In Smarter Than We Think, Clive Thompson makes the case that not only is our technology not making us stupider, but that we have been using external support for our cognition from our earliest days. Moreover, this is a good thing. Well, if we do so consciously and with good intent.
He starts by telling the story of how – as our chess competitions have moved from man against man, through man against computer, to man & computer against man & computer – the quality of play has fundamentally changed and improved. He ultimately recites how the outcomes of the combination of man and machine produce fundamentally new insights.
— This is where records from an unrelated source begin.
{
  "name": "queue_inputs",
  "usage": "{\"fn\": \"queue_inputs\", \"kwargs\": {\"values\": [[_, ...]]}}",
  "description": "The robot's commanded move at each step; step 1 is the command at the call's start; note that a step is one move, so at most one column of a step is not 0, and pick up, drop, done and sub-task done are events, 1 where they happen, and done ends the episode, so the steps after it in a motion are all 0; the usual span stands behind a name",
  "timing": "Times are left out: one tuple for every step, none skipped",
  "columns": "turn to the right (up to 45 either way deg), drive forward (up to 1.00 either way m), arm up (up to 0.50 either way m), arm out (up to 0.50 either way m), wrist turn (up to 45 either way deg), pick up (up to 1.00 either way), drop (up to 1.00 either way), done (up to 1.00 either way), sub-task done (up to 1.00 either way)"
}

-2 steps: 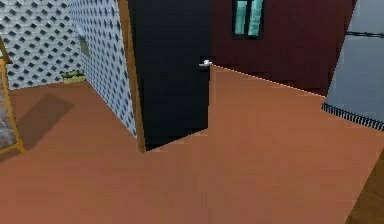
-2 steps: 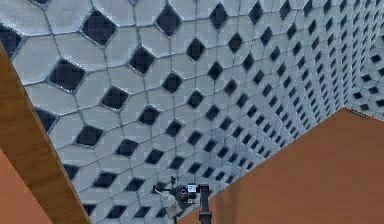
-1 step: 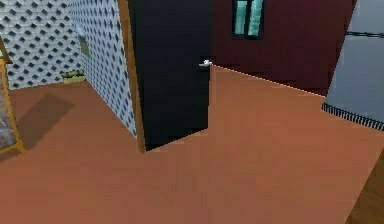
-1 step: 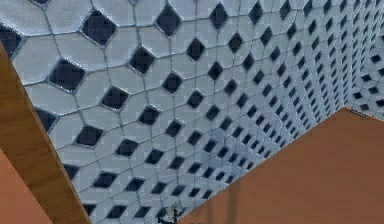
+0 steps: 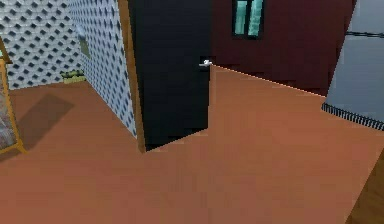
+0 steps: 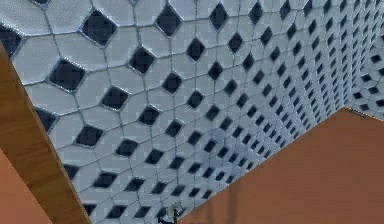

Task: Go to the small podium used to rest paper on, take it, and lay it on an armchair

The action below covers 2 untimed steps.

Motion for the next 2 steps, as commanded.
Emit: {"fn": "queue_inputs", "kwargs": {"values": [[0.0, 0.00, 0.10, 0.00, 0.0, 0.00, 0.00, 0.00, 0.00], [0.0, 0.00, 0.50, 0.00, 0.0, 0.00, 0.00, 0.00, 0.00]]}}
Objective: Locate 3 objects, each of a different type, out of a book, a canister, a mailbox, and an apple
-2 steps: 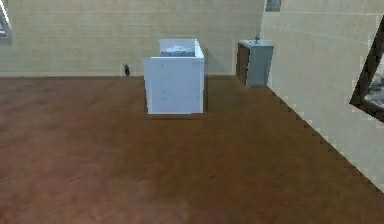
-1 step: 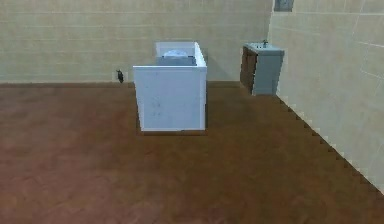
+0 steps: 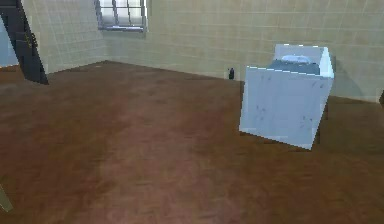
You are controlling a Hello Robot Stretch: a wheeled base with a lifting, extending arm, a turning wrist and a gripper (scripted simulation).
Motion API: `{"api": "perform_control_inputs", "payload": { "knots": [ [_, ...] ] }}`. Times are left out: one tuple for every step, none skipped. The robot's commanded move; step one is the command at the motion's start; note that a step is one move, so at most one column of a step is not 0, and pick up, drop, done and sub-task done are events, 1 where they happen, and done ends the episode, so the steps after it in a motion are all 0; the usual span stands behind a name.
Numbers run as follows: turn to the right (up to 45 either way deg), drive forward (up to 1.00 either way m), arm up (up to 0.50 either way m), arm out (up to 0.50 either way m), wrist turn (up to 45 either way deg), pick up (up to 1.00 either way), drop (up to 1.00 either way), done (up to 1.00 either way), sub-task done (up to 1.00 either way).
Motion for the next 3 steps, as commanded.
{"api": "perform_control_inputs", "payload": {
  "knots": [
    [0.0,1.0,0.0,0.0,0.0,0.0,0.0,0.0,0.0],
    [0.0,1.0,0.0,0.0,0.0,0.0,0.0,0.0,0.0],
    [3.0,0.0,0.0,0.0,0.0,0.0,0.0,0.0,0.0]
  ]
}}
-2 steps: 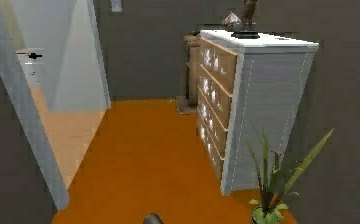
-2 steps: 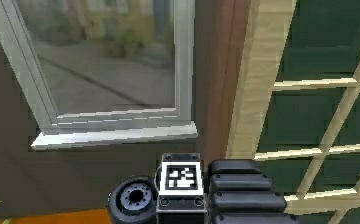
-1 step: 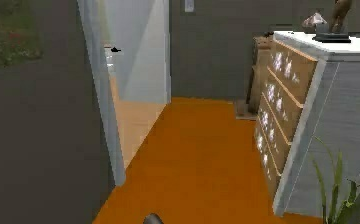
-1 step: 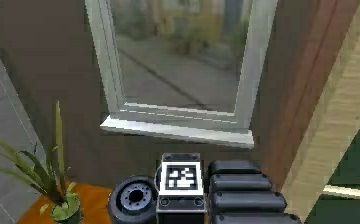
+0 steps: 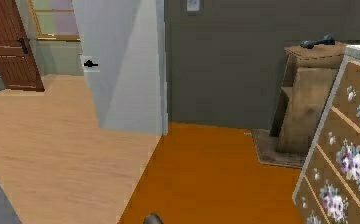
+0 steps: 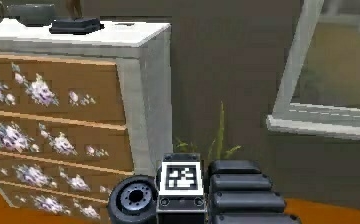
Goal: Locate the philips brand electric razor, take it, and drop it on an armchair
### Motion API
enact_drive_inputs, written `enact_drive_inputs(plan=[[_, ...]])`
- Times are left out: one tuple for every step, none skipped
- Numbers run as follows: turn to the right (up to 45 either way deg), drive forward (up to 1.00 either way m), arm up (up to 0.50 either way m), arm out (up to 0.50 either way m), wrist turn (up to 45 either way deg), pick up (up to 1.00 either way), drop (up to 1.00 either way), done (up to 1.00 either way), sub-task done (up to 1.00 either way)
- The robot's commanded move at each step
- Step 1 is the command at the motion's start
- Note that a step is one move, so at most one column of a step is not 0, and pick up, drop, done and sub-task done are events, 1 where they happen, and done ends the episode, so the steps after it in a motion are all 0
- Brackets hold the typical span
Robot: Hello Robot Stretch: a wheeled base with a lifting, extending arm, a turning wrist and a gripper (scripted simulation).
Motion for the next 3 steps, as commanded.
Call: enact_drive_inputs(plan=[[0.0, 0.55, 0.0, 0.0, 0.0, 0.0, 0.0, 0.0, 0.0], [-45.0, 0.0, 0.0, 0.0, 0.0, 0.0, 0.0, 0.0, 0.0], [-9.0, 0.0, 0.0, 0.0, 0.0, 0.0, 0.0, 0.0, 0.0]])
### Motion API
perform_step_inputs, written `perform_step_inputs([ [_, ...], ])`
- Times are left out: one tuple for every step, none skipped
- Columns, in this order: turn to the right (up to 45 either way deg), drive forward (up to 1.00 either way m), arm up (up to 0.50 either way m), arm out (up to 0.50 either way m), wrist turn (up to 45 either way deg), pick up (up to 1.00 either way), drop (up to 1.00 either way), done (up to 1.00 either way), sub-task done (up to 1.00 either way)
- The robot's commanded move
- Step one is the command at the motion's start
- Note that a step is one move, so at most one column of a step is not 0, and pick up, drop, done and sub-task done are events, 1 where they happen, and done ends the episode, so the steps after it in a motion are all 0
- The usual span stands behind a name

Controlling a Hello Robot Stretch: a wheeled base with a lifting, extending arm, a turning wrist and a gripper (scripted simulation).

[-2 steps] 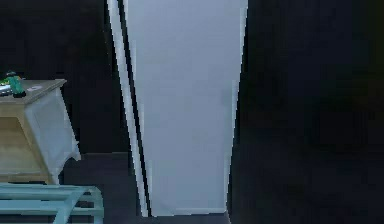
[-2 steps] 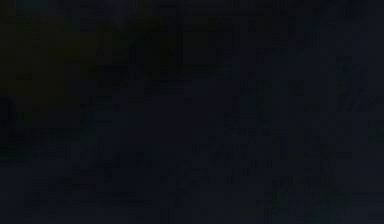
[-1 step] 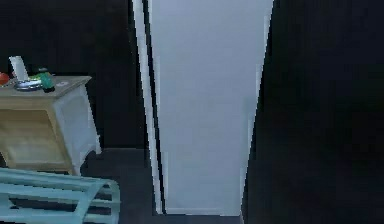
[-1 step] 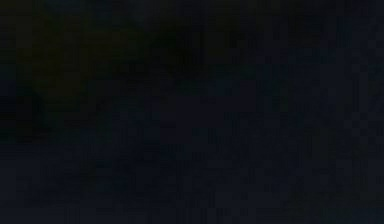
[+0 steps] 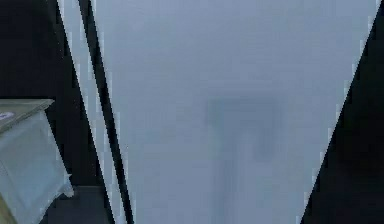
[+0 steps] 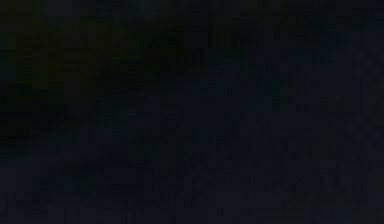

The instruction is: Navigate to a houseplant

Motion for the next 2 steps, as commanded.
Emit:
perform_step_inputs([
  [-45.0,0.0,0.0,0.0,0.0,0.0,0.0,0.0,0.0],
  [-39.0,0.0,0.0,0.0,0.0,0.0,0.0,0.0,0.0],
])
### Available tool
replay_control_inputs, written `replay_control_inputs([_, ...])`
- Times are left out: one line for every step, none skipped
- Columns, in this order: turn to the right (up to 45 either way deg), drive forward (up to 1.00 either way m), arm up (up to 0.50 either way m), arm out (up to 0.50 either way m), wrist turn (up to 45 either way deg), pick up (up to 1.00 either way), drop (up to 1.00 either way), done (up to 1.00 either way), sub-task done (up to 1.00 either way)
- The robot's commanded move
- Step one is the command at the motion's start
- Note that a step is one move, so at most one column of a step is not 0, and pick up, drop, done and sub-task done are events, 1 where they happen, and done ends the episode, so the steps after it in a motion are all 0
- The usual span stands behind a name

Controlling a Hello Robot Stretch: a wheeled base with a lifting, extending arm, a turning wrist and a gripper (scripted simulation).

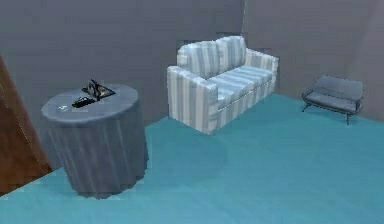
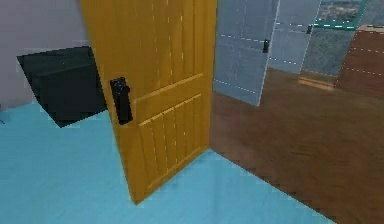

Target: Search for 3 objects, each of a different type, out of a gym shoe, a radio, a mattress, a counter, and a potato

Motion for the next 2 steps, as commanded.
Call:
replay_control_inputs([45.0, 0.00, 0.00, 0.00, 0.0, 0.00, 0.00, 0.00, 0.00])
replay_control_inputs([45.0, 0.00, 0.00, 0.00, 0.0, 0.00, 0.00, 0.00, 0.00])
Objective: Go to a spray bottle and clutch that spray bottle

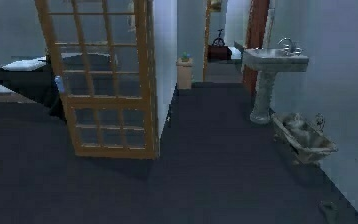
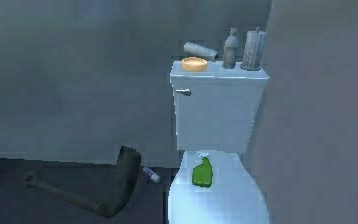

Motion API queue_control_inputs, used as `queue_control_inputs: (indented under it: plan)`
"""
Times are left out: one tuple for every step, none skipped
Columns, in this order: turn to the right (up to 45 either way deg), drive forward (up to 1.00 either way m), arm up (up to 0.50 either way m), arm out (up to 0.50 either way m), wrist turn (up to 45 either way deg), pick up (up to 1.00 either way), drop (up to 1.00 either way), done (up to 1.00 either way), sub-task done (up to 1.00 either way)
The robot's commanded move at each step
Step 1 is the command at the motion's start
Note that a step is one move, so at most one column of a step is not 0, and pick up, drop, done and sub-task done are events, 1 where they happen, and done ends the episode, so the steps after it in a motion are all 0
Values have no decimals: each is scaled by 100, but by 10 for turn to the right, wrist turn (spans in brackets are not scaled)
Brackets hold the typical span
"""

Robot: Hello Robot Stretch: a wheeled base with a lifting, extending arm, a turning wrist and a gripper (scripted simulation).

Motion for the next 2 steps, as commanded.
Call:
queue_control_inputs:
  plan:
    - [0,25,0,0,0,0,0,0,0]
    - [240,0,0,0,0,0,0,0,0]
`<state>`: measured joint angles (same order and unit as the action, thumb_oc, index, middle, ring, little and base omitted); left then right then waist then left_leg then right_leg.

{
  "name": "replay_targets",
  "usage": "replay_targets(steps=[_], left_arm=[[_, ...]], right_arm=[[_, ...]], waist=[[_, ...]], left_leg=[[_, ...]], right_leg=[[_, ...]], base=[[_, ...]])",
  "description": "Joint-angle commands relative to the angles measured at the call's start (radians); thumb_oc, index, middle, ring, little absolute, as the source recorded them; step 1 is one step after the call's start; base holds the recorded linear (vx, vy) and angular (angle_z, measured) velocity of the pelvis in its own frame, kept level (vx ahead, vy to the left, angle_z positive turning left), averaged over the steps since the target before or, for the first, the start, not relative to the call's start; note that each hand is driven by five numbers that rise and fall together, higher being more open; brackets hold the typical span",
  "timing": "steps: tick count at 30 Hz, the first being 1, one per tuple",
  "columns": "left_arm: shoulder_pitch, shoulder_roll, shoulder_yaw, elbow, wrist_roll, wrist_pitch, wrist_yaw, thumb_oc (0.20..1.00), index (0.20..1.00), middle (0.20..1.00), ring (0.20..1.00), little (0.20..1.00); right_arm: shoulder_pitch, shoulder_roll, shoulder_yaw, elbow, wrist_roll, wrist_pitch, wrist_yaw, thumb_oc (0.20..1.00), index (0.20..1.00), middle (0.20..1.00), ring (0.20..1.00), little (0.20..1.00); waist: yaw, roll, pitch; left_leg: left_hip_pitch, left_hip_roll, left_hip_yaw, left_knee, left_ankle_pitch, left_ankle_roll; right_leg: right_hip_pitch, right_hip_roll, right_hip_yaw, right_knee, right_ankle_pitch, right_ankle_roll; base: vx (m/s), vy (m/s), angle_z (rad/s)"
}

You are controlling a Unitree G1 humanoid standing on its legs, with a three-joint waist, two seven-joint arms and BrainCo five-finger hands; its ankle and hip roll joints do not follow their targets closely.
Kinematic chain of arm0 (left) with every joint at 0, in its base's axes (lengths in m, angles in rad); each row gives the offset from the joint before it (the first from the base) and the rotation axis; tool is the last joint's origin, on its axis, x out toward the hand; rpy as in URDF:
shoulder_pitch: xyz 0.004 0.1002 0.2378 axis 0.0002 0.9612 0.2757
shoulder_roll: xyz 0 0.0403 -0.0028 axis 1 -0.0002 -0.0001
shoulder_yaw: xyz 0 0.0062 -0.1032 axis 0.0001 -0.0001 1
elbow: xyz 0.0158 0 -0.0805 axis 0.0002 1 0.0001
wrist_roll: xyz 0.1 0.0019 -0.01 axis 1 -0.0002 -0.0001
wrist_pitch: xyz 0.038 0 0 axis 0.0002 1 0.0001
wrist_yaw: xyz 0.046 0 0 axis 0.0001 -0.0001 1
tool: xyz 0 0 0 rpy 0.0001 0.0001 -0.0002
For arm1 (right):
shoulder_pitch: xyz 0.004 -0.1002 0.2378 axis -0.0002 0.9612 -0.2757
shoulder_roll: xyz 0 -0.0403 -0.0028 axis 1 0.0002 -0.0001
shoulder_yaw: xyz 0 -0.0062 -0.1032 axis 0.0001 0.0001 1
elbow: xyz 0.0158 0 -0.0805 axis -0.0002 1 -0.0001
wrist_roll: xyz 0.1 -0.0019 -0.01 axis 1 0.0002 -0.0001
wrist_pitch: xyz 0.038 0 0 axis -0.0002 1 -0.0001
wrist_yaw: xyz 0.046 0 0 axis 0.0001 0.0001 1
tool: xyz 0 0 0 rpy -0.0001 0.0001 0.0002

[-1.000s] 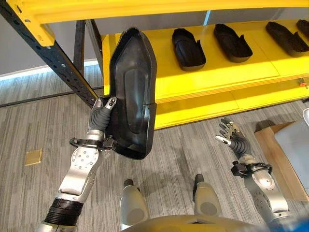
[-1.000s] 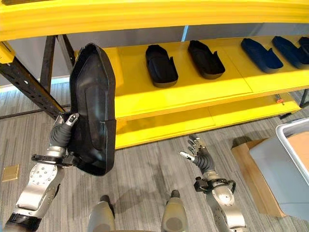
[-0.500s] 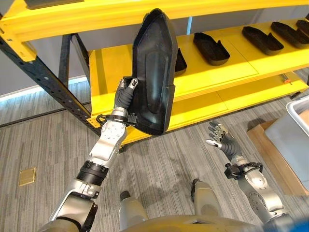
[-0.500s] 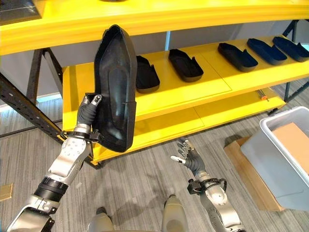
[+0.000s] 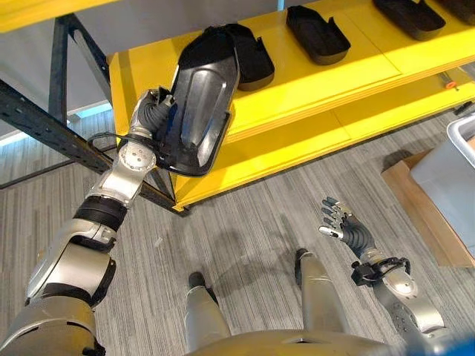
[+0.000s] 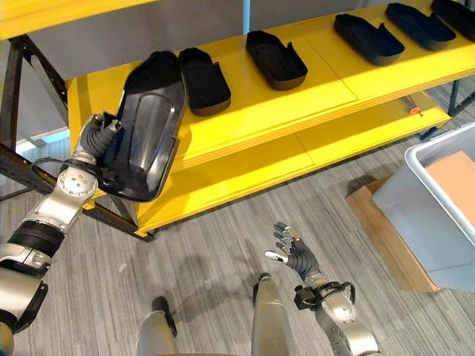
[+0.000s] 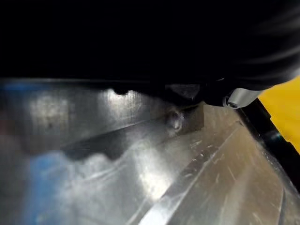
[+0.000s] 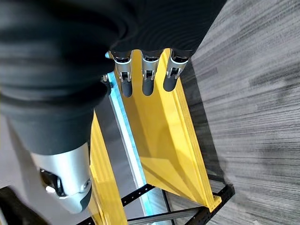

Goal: Move parts from the plastic box to the shelf.

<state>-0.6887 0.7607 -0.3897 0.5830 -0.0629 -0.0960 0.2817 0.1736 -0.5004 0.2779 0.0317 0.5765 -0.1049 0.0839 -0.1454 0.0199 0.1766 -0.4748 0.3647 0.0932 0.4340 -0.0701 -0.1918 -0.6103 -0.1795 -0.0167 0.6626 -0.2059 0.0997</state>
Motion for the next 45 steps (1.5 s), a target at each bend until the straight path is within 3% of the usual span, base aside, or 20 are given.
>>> replay_targets(steps=[1, 12, 17, 26, 28, 34, 45], left_arm=[[-0.043, 0.023, 0.076, -0.010, -0.013, -0.051, 0.035, 0.200, 0.200, 0.200, 0.200, 0.200], [-0.101, 0.103, 0.127, 0.078, -0.130, -0.073, 0.094, 0.200, 0.200, 0.200, 0.200, 0.200], [-0.208, 0.071, 0.106, 0.201, -0.317, -0.087, 0.080, 0.200, 0.200, 0.200, 0.200, 0.200], [-0.387, 0.052, 0.055, 0.411, -0.480, -0.055, 0.032, 0.200, 0.200, 0.200, 0.200, 0.200], [-0.423, 0.063, 0.048, 0.479, -0.478, -0.036, 0.020, 0.200, 0.200, 0.200, 0.200, 0.200], [-0.480, 0.099, 0.039, 0.557, -0.468, -0.008, 0.000, 0.200, 0.200, 0.200, 0.200, 0.200], [-0.546, 0.163, 0.034, 0.593, -0.513, -0.015, 0.003, 0.200, 0.200, 0.200, 0.200, 0.200]], right_arm=[[-0.041, 0.008, -0.028, -0.055, 0.046, -0.070, 0.020, 1.000, 1.000, 1.000, 1.000, 1.000], [-0.060, 0.007, -0.018, -0.034, 0.054, -0.083, 0.018, 1.000, 1.000, 1.000, 1.000, 1.000], [-0.067, 0.009, 0.008, -0.025, 0.056, -0.075, 0.015, 1.000, 1.000, 1.000, 1.000, 1.000], [-0.074, 0.012, 0.044, -0.018, 0.063, -0.060, 0.013, 1.000, 1.000, 1.000, 1.000, 1.000], [-0.073, 0.012, 0.048, -0.012, 0.063, -0.057, 0.011, 1.000, 1.000, 1.000, 1.000, 1.000], [-0.064, 0.017, 0.053, -0.018, 0.075, -0.053, 0.016, 1.000, 1.000, 1.000, 1.000, 1.000], [-0.048, 0.027, 0.035, -0.042, 0.107, -0.061, 0.026, 1.000, 1.000, 1.000, 1.000, 1.000]], waist=[[-0.013, -0.007, 0.005], [-0.002, -0.018, 0.031], [-0.012, -0.025, 0.038], [-0.033, -0.034, 0.038], [-0.039, -0.033, 0.036], [-0.049, -0.036, 0.037], [-0.067, -0.043, 0.040]], left_leg=[[-0.060, 0.003, -0.012, 0.076, 0.033, 0.003], [-0.096, -0.007, -0.022, 0.092, 0.029, 0.014], [-0.122, -0.009, -0.032, 0.103, 0.027, 0.019], [-0.156, -0.009, -0.036, 0.112, 0.025, 0.023], [-0.150, -0.006, -0.038, 0.120, -0.003, 0.015], [-0.164, -0.005, -0.032, 0.116, -0.004, 0.018], [-0.216, -0.006, -0.026, 0.128, -0.022, 0.031]], right_leg=[[0.060, -0.012, -0.020, -0.055, 0.105, 0.002], [0.035, -0.027, -0.020, -0.055, 0.112, 0.013], [0.022, -0.027, -0.018, -0.062, 0.119, 0.018], [-0.003, -0.026, -0.014, -0.071, 0.129, 0.024], [0.001, -0.025, -0.013, -0.068, 0.108, 0.031], [-0.014, -0.026, -0.005, -0.085, 0.116, 0.038], [-0.056, -0.018, 0.008, -0.135, 0.151, 0.048]], base=[[0.00, 0.000, 0.00], [0.00, 0.011, 0.02], [0.01, 0.016, 0.04], [0.00, 0.002, 0.01], [0.10, 0.027, 0.03], [0.04, 0.031, -0.03], [0.02, 0.021, -0.02]])
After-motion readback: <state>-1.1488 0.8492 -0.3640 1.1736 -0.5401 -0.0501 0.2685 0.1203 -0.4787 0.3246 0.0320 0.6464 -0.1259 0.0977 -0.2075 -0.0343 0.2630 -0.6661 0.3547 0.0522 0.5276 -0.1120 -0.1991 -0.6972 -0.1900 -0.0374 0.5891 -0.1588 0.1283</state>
He goes on to cover a wide variety of phenomena. These include augmenting our imperfect memory, the benefits of thinking out loud, the gains from understanding different media properties, the changes when information is to hand, the opportunities unleashed by crowd-sourcing, the implications for education, and the changes when you have continual connection to others. This is not presented as an unvarnished panacea, but the potential and real problems are covered.
The story is ripely illustrated with many stories culled from many interviews with people well-known and obscure, but all with important perspectives. We hear of impacts both personal, national, and societal. This is a relatively new book, and while we don’t hear of Edward Snowden or Bradley Manning, their shadows fall on the material. On the other hand we hear of triumphs for individuals and movements.
I have argued before about how we can, and should, augment our pattern-matching capability with the perfect memory and complex calculation that digital technology provides, and separately how social extends our cognition. Thompson takes this further, integrating the two, extending the story to media and networked capabilities. A good extension and a worthwhile read.